One of the things that is frustrating about the recent conversations on Israel is the loss of what I think is the natural affinity between the African-American community and the Jewish community, one that was deeply understood by Jewish and black leaders in the early civil-rights movement but has been estranged for a whole host of reasons that you and I don’t need to elaborate…[snip]…

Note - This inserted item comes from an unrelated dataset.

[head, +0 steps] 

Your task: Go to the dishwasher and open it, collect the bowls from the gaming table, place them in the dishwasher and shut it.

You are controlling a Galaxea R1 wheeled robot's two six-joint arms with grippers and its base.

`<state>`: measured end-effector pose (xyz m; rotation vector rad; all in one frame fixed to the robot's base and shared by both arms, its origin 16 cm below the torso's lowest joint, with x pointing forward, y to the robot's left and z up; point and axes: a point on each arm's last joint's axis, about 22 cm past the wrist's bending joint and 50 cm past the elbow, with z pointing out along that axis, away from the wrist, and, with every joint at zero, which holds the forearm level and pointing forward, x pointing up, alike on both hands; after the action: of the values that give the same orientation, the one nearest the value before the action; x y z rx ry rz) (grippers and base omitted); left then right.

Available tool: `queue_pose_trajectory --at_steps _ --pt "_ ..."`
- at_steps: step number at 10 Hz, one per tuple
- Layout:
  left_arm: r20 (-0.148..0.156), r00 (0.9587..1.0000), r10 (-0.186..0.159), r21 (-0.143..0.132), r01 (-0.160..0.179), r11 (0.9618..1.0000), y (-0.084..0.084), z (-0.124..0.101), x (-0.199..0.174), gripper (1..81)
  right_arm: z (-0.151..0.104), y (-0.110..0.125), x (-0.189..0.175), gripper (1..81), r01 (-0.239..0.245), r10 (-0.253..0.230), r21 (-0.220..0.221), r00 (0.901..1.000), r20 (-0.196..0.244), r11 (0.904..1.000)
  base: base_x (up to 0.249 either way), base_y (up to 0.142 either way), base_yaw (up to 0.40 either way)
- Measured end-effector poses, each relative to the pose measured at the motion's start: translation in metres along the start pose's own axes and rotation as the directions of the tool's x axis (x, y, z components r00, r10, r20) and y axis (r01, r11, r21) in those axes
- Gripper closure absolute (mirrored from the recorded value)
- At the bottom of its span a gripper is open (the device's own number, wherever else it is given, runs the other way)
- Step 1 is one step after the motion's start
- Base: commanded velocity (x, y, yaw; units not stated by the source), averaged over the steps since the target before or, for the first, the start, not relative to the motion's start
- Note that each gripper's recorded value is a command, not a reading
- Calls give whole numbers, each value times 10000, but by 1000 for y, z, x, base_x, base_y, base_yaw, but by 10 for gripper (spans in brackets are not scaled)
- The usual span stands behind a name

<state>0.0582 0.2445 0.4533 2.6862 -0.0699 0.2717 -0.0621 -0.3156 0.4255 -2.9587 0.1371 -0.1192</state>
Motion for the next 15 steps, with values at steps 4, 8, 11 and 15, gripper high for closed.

I think that the idea of a secure Jewish state is a fundamentally just idea, and a necessary idea, given not only world history but the active existence of anti-Semitism, the potential vulnerability that the Jewish people could still experience. I know that that there are those who would argue that in some ways America has become a safe refuge for the Jewish people, but if you’ve gone through the Holocaust, then that does not offer the same sense of confidence and security as the idea that the Jewish people can take care of themselves no matter what happens. That makes it a fundamentally just idea…[snip]…
I think the idea of Israel and the reality of Israel is one that I find important to me personally. Because it speaks to my history of being uprooted, it speaks to the African-American story of exodus, it describes the history of overcoming great odds and a courage and a commitment to carving out a democracy and prosperity in the midst of hardscrabble land. One of the things I loved about Israel when I went there is that the land itself is a metaphor for rebirth, for what’s been accomplished. What I also love about Israel is the fact that people argue about these issues, and that they’re asking themselves moral questions. Sometimes I’m attacked in the press for maybe being too deliberative. My staff teases me sometimes about anguishing over moral questions. I think I learned that partly from Jewish thought, that your actions have consequences and that they matter and that we have moral imperatives.
The rest is here.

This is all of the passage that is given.